## WORK ITEM:
Write out the lines of the material below exactly, beginning at the line with "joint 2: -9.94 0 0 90" and stopping after the line with "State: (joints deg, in", and leave out the pictures.

## SOURCE DATA:
------------------------------------------------

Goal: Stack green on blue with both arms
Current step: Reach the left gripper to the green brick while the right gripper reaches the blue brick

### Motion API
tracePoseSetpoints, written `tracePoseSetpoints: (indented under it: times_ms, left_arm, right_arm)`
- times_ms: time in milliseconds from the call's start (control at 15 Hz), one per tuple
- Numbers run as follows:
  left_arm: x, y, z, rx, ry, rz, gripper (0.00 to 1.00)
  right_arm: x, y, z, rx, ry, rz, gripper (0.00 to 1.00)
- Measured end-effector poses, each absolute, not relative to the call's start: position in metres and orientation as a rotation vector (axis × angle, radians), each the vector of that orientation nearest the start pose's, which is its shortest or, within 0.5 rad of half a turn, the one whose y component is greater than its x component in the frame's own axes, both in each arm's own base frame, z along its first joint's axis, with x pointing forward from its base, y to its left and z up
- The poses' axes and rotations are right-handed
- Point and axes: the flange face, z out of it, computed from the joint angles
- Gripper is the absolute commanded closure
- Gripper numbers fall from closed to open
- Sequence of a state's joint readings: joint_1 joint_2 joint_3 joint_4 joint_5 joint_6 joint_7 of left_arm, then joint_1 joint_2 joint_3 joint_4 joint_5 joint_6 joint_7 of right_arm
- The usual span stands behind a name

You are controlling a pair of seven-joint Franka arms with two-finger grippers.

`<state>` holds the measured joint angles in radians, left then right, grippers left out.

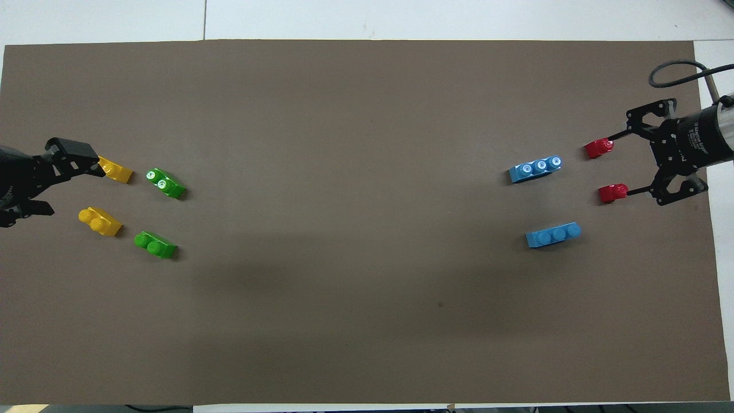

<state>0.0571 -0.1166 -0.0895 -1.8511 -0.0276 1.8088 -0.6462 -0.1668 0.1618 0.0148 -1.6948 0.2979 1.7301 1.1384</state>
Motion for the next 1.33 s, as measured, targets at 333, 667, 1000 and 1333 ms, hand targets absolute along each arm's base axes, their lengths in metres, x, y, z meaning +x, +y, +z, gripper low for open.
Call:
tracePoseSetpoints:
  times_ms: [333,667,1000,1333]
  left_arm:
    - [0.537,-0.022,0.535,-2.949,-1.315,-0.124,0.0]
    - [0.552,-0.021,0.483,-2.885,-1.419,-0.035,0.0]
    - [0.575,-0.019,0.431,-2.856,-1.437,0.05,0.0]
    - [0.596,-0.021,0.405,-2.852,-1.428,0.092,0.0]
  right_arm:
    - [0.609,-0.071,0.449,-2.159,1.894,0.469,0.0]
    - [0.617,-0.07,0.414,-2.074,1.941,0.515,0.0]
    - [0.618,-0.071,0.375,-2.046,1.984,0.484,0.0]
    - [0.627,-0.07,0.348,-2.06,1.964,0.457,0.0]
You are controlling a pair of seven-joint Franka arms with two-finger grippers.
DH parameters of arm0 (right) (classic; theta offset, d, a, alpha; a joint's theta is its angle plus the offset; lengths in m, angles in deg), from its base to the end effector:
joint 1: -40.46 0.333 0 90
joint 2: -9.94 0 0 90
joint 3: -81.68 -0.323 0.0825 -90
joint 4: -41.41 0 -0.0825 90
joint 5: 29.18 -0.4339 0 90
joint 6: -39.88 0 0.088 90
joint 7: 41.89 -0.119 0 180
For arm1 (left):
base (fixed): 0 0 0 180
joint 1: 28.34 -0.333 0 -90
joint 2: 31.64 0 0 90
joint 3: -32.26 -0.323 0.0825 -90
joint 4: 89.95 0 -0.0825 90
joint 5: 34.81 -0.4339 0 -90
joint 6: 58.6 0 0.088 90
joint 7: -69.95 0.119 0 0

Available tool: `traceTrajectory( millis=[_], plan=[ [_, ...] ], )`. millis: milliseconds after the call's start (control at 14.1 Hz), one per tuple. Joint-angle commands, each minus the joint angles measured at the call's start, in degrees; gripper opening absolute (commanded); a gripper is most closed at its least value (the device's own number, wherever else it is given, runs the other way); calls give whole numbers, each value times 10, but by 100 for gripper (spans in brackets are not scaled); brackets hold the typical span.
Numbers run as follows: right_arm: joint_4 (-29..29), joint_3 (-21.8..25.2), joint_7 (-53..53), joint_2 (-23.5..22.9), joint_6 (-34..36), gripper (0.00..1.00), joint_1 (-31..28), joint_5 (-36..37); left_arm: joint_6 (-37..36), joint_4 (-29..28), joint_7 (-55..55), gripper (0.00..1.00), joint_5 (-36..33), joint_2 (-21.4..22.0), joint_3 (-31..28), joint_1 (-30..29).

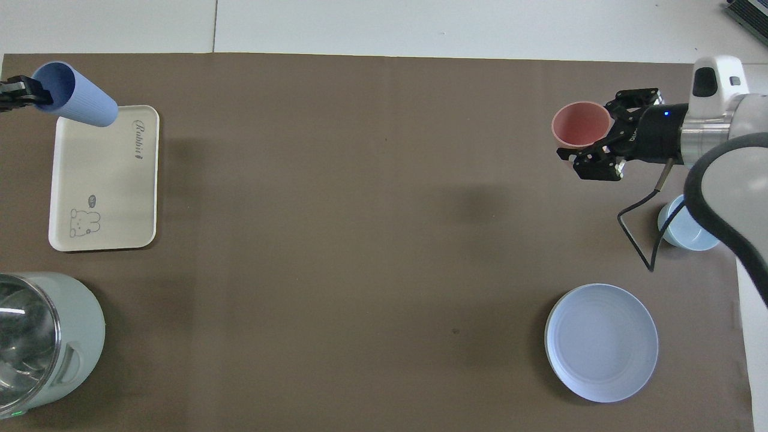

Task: Place cup on tray
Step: 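Pull the blue cup toward the tray with the left gripper while the right gripper withdraws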

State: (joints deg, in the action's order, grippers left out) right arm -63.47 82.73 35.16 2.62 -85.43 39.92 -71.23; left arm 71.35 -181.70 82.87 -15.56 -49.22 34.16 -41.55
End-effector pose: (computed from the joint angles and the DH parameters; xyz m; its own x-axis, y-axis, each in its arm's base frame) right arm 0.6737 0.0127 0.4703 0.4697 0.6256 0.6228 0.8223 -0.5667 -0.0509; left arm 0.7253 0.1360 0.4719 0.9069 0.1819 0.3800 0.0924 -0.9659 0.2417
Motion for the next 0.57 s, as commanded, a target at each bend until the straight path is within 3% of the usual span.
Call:
traceTrajectory(
  millis=[0, 496],
  plan=[
    [-4, -7, 96, -36, -16, 0, -32, -92, 59, -69, 11, 0, -15, 24, 5, -1],
    [-6, -7, 321, -118, -42, 0, -61, -266, 128, -112, 104, 0, -15, -24, 5, -45]
  ],
)
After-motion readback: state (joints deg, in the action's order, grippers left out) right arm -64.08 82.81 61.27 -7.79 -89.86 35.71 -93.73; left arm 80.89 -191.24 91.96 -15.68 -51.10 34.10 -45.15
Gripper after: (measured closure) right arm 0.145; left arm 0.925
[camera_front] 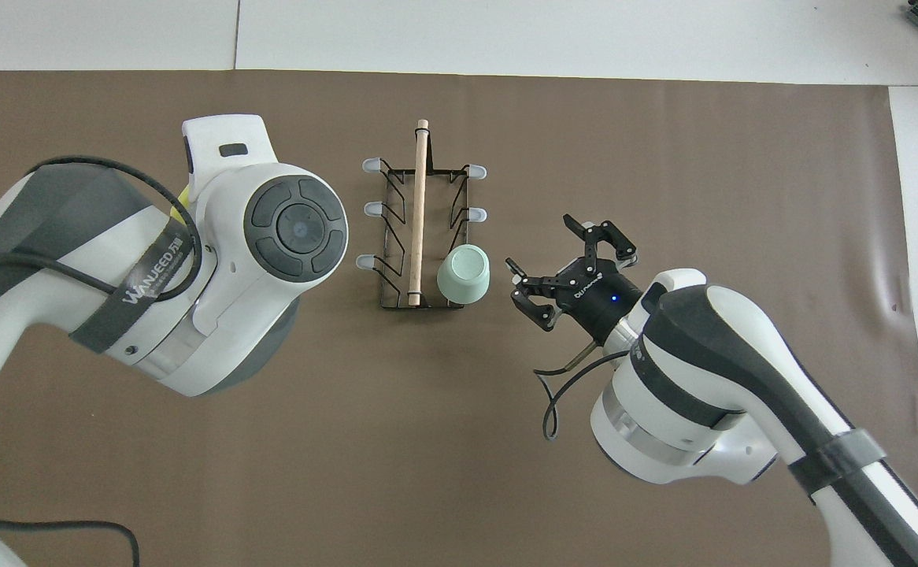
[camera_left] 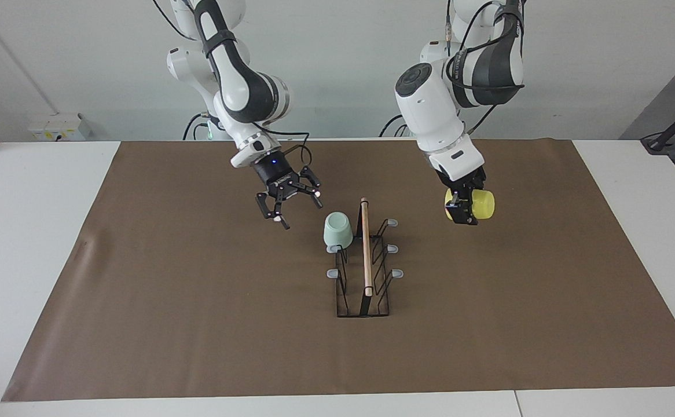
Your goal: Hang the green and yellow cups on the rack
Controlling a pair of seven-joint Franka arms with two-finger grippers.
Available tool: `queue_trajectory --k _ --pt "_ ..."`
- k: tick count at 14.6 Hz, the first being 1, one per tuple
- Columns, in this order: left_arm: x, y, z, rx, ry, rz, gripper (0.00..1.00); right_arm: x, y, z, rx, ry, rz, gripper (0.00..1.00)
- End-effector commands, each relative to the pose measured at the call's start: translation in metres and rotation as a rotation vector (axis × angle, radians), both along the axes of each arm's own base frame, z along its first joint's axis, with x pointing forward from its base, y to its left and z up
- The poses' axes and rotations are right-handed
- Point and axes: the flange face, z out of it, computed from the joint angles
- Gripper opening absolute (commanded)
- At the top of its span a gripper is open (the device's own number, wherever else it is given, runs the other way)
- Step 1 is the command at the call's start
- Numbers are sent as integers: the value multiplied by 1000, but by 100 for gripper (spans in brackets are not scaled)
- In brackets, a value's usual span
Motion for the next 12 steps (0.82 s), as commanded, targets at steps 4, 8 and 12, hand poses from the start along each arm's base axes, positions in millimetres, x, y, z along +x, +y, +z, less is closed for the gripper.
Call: queue_trajectory --k 4,8,12 --pt "-20 -47 -30 134 -110 76 0 30 -36 12 -59 -99 73 100" --pt "-32 -81 -54 171 -174 129 0 52 -56 26 -160 -186 256 100" --pt "-45 -112 -73 186 -241 208 0 77 -104 38 -208 -129 448 100"
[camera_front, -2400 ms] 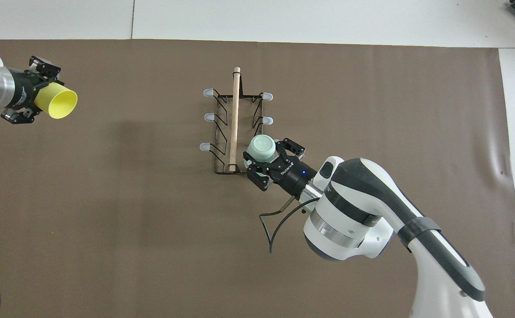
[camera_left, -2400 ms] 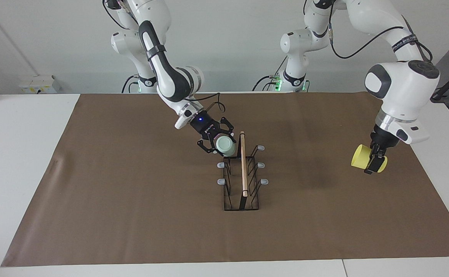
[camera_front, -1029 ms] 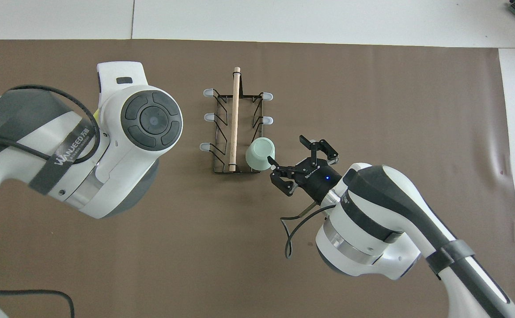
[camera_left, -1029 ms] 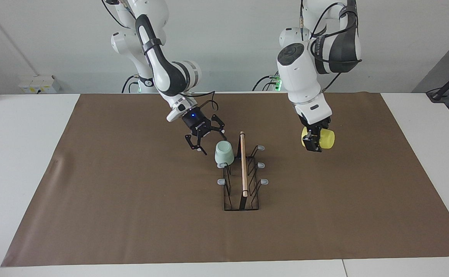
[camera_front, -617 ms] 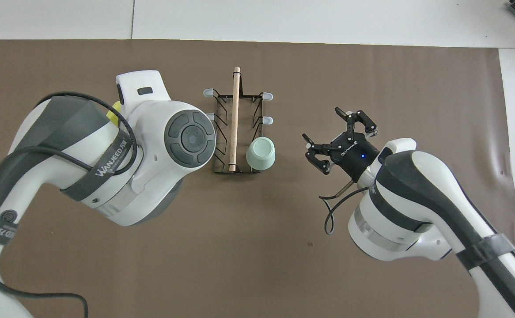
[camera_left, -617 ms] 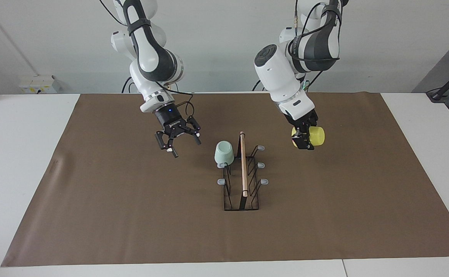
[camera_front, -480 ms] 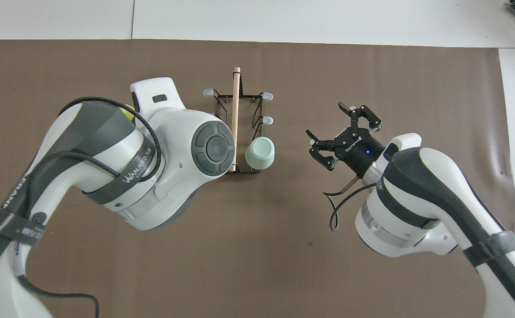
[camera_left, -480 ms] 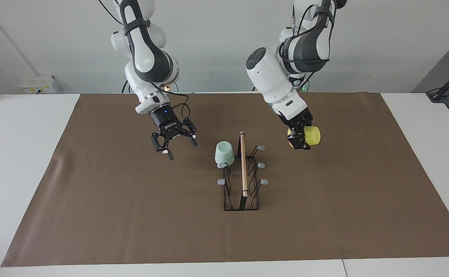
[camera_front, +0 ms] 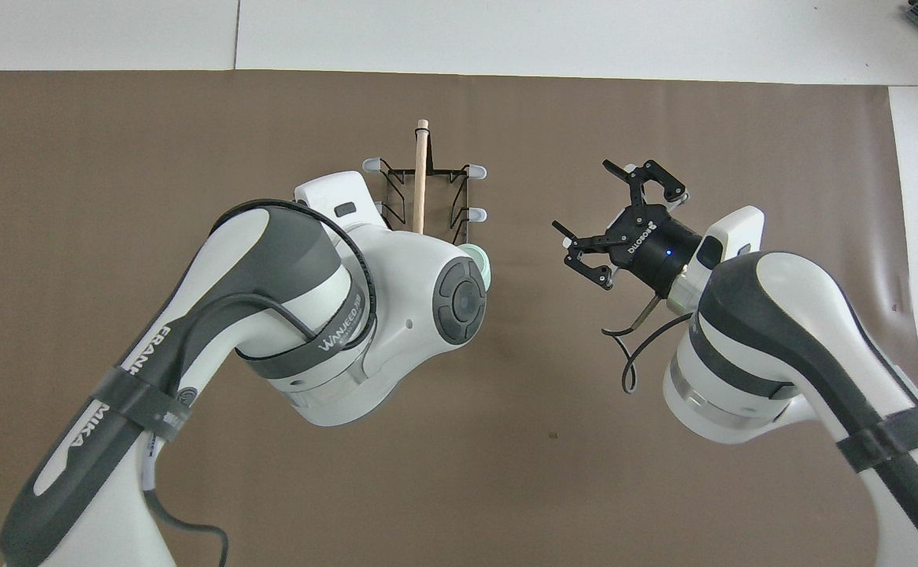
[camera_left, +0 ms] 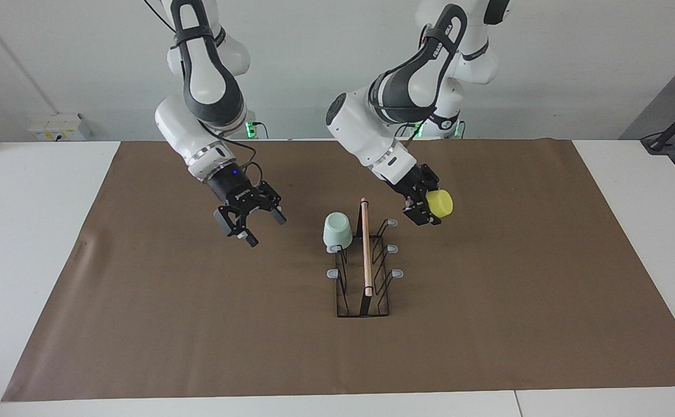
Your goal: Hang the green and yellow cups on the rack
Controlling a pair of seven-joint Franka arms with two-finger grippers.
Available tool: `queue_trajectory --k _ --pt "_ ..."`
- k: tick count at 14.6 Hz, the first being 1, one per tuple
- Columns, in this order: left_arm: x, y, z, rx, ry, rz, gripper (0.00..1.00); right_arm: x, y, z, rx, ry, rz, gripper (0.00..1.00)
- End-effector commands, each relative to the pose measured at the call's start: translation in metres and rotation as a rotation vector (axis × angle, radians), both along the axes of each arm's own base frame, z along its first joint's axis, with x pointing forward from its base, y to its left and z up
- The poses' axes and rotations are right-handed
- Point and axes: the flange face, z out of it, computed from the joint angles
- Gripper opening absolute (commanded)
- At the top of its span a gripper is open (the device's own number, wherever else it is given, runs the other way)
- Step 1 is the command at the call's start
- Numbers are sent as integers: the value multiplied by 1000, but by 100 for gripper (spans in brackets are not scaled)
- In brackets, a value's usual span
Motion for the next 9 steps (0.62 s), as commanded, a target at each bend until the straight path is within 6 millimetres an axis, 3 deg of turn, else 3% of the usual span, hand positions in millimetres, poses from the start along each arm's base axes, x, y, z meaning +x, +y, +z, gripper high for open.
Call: queue_trajectory --k 1,4,7,9 --pt "-2 -18 0 -6 -102 77 0 20 -46 16 -40 96 116 100" --pt "-11 -29 -2 -7 -131 75 0 30 -89 41 -102 243 184 100" --pt "-8 -31 -24 25 -129 80 0 17 -130 62 -197 320 203 100" --pt "-8 -30 -26 44 -133 79 0 7 -159 78 -256 455 170 100"
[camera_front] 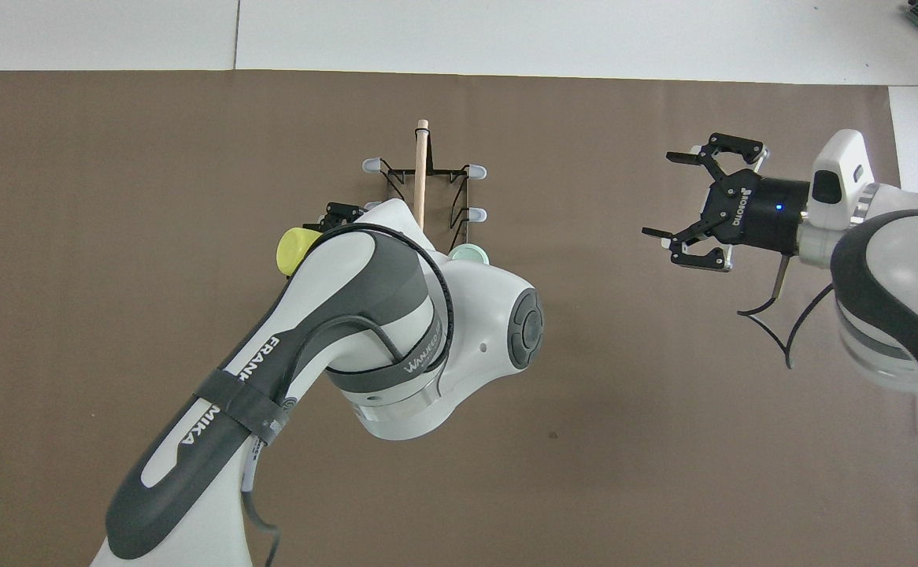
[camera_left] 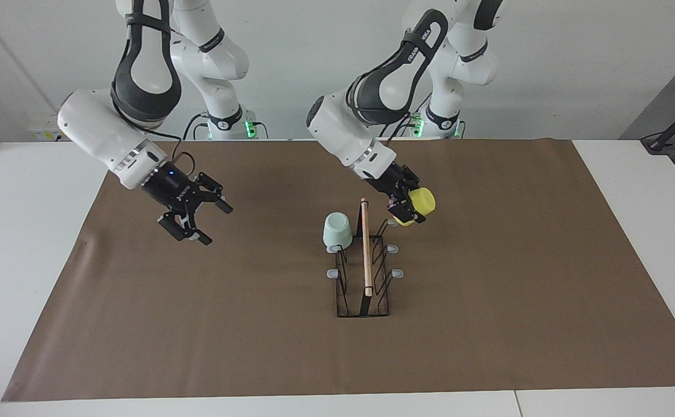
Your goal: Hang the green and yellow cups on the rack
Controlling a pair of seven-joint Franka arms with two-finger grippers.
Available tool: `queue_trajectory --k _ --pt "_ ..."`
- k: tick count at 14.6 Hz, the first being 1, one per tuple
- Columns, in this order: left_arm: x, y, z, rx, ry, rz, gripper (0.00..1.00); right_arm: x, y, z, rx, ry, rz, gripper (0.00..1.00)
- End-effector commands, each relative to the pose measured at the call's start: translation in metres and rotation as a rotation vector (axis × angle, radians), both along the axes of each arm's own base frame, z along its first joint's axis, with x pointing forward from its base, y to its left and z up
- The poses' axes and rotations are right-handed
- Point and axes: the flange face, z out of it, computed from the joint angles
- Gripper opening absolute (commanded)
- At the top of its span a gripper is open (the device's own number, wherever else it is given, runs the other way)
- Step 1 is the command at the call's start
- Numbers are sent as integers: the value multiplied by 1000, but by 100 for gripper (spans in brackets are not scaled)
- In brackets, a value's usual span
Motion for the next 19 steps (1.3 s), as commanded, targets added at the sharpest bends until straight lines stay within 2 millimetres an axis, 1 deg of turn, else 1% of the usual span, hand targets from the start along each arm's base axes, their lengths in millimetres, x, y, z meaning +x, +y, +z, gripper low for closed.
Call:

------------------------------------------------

## ANSWER SPACE:
joint 2: -9.94 0 0 90
joint 3: -81.68 -0.323 0.0825 -90
joint 4: -41.41 0 -0.0825 90
joint 5: 29.18 -0.4339 0 90
joint 6: -39.88 0 0.088 90
joint 7: 41.89 -0.119 0 180
For arm1 (left):
base (fixed): 0 0 0 180
joint 1: 28.34 -0.333 0 -90
joint 2: 31.64 0 0 90
joint 3: -32.26 -0.323 0.0825 -90
joint 4: 89.95 0 -0.0825 90
joint 5: 34.81 -0.4339 0 -90
joint 6: 58.6 0 0.088 90
joint 7: -69.95 0.119 0 0

Available tool: `traceTrajectory( millis=[_], plan=[ [_, ...] ], )`. millis: milliseconds after the call's start (control at 14.1 Hz), one per tuple. Joint-angle commands, each minus the joint angles measured at the call's start, in degrees; gripper opening absolute (commanded); a gripper is most closed at its least value (the device's own number, wherever else it is given, runs the other way); calls give whole numbers, each value times 10, but by 100 for gripper (spans in brackets are not scaled); brackets hold the typical span.
Numbers run as follows: right_arm: joint_4 (-29..29), joint_3 (-21.8..25.2), joint_7 (-53..53), joint_2 (-23.5..22.9), joint_6 (-34..36), gripper (0.00..1.00), joint_1 (-31..28), joint_5 (-36..37); left_arm: joint_6 (-37..36), joint_4 (-29..28), joint_7 (-55..55), gripper (0.00..1.00), joint_5 (-36..33), joint_2 (-21.4..22.0), joint_3 (-31..28), joint_1 (-30..29).


Task: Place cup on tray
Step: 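Pull the blue cup toward the tray with the left gripper while the right gripper withdraws
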
State: (joints deg, in the action's order, grippers left out) right arm -63.47 82.73 35.16 2.62 -85.43 39.92 -71.23; left arm 71.35 -181.70 82.87 -15.56 -49.22 34.16 -41.55

With that, the exercise is complete.